My wife and I were sitting in church. The pastor was referencing a passage in Ephesians which read: “Look carefully then how you walk…” He elaborated, “Anybody who has a dog knows what the author is implying. If you walk where your dog has been, you don’t stroll carelessly.” I leaned over to my wife and said, “Or, in our case, copperheads.”
This past summer, while some grandchildren were helping me chip wood, I almost sat on a snake warming himself on the nearby low stone wall. It turned out to be a garter, and my granddaughter was soon holding it in her gloved hands.


So a month later, when I was mulching some junipers on our back slope, I wasn’t alarmed to see a snake coiled three feet from me. I kept glancing his way over the next 15 minutes to confirm he hadn’t moved, since I was mostly lying down as I finished mulching.
While putting away my tools, I pulled up the pic of my granddaughter with her snake, and at that moment realized my current coiled friend looked strikingly different. The slow-responding grey matter between my ears registered: “I’ve seen this skin pattern before.”
I walked over to the slope and aimed my Seek app on my newly met reptilian friend. In that darkening evening sky, the description read: “Copperhead.” Hmmm… Maybe I should have “Looked more carefully how I walked…”

A week later my wife was hosting a brunch. Outside my front door my previously coiled acquaintance was snared in deer netting draped over bushes. I stood by the door to block the view as the ladies arrived. I felt pity for this creature of beauty and called animal rescue to find out what could be done. My wife was insisting I kill it.
We had rescued a large black snake a year earlier caught in netting. An initially unwilling UPS driver agreed to take a short break and help me hold down the snake’s head with a forked stick while we clipped away the netting pressed deeply into his scales. I had felt a joy seeing him released.

I imagined doing the same for this copperhead, but he was tangled in a much finer mesh with numerously more loops. As I was strategizing how I might safely get close enough, animal rescue called back. Once the situation was described, I was firmly admonished: “There’s no way to free that snake without being bitten. I’m not about to send one of my rangers into that risk. You have to kill it. You can do that, right?”
Well, I could… I had learned from the past, snakes don’t die easily. And it proved to be true here as well. Numerous strikes with a spade were required. However, having been decapitated, with mouth stretched open, the fangs were on vivid display. My docile companion now projected a strikingly sinister appearance.

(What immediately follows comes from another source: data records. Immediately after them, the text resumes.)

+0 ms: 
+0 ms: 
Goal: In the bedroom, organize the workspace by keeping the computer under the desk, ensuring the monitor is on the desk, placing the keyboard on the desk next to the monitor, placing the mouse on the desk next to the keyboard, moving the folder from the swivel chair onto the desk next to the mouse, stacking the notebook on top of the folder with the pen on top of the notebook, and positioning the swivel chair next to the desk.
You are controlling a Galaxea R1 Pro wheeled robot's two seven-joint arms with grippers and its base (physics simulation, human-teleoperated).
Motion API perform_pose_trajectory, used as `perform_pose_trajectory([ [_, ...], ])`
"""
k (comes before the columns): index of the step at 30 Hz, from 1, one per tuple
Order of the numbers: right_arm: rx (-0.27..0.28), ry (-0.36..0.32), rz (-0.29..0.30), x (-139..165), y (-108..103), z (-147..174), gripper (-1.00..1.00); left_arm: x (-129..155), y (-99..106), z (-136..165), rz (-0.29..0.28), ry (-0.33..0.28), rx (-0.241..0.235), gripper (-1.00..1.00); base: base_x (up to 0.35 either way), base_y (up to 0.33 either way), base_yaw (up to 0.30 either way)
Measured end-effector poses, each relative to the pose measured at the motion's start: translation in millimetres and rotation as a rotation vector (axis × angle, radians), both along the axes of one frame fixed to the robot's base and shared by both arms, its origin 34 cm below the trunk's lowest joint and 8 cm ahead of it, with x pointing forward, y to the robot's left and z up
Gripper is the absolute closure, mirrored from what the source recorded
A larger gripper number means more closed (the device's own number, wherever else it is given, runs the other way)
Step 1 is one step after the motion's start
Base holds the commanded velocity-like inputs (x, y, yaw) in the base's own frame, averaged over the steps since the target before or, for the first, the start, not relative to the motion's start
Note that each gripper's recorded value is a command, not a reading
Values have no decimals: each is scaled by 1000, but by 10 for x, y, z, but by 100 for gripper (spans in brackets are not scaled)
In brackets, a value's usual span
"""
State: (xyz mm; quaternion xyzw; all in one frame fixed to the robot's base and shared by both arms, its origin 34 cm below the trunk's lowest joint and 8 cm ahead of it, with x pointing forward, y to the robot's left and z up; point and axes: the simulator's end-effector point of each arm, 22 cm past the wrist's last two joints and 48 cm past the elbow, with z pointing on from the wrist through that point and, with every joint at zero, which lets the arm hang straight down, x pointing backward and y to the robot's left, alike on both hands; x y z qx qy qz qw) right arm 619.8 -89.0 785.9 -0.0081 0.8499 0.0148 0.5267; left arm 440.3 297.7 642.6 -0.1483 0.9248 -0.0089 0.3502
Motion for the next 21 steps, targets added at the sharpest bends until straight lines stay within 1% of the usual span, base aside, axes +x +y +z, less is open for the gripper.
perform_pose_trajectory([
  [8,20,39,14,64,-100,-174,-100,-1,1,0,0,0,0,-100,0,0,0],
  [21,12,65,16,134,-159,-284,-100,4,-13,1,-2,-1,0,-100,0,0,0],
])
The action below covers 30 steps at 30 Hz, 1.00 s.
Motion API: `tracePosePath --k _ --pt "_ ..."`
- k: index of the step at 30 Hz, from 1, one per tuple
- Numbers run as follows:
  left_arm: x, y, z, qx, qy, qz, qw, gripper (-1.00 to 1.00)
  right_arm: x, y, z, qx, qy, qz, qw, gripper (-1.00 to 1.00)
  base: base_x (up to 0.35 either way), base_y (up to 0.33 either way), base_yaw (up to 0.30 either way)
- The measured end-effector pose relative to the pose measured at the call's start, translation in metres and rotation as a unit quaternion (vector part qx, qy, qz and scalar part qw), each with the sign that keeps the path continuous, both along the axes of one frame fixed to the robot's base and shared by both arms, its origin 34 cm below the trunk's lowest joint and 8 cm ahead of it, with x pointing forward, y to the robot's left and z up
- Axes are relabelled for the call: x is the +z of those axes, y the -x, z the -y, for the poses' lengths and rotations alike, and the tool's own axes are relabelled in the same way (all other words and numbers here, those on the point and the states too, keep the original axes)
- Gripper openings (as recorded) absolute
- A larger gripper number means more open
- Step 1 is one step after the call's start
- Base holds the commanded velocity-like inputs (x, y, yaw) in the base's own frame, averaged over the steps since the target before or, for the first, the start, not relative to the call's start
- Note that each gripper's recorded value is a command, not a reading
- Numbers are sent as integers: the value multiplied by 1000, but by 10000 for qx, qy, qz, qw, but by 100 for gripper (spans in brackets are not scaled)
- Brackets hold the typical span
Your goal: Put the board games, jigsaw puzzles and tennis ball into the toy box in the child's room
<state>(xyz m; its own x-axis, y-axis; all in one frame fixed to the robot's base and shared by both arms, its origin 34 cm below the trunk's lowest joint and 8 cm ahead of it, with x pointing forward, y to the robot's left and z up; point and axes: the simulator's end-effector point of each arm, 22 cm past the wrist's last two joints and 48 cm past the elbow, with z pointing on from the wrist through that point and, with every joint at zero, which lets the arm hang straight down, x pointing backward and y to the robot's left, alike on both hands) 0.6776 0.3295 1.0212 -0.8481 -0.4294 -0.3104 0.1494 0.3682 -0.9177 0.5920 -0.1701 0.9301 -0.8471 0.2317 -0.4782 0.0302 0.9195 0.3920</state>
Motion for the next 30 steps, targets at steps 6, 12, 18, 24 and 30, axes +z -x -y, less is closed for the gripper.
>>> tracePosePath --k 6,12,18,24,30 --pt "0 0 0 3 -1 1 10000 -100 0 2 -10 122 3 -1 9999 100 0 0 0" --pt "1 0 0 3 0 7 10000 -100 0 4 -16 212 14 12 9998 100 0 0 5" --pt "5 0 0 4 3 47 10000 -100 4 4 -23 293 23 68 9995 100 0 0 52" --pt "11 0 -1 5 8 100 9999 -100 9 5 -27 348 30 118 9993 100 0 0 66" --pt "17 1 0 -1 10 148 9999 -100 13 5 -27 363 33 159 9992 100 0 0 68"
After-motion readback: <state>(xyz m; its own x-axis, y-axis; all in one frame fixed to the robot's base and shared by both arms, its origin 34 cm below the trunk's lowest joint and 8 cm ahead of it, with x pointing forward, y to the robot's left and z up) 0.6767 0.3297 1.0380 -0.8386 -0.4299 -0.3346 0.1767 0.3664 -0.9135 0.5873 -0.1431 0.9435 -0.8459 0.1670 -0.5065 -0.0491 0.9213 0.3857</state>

Look carefully then how you walk, not as unwise but as wise… because the days are evil. (Ephesians 5:15-16, ESV)
Evil. I reflected on this passage regarding my pastor’s dog poop analogy and my copperhead experience. What was Paul, the writer of the Ephesians letter, referencing when he penned these words? A few lines earlier the author had shared:
But sexual immorality and all impurity or covetousness must not even be named among you, as is proper among saints. (Ephesians 5:3)
Not even be named? That’s a pretty high standard. He didn’t say: “You shouldn’t be caught.” And he didn’t just imply: “This is pretty bad stuff to be doing.” Instead, he said sexual immorality — all sexual activity outside a marriage covenant — should not even be hinted as occurring. It’s simply that wrong.
That perspective is about as foreign and nonsensical to the people I interact with every day as foregoing the use of cars, or electricity, or iPhones. After all, it’s right in front of me and being offered. Why not enjoy it?
Thirty years of marriage, trauma, and sexual abuse counseling have strongly reinforced in me a conviction that God’s ways are life. For decades, I have been sold temptations and allurements that have not delivered as advertised. And in contrast, I have seen up close the pain and at times devastation experienced by those who were told sex is free.
Today, and for most of man’s existence, the volume on “it will delight” has been turned up, and the warnings from those who bear the scars of ungoverned sexual activity is strongly muted. Sadly, this is the case both for those attending church and those who don’t.
So back to dog poop and copperheads. When I read Paul’s exhortationlook carefully then how you walk, do I receive it with a lens of I might get something smelly on my new Hokas, or that there might be two fangs injecting poisonous venom in my calf? After all, it was foolish ignorance that kept me lying on the ground three feet from what I had perceived as a harmless friend. Things could have turned out much different.
Regarding copperheads and sinful enticements, I want to attentively look carefully how I walk.
Interactive Questions:
- In what ways has God kept you from harm?
- Are you getting clarity on the potential fangs of some of your choices?
- For further insight on the allurement and ruination of sexual activity outside of marriage, check out: Proverbs 5 and 7; I Samuel 11-12; and I Corinthians 6:9-20.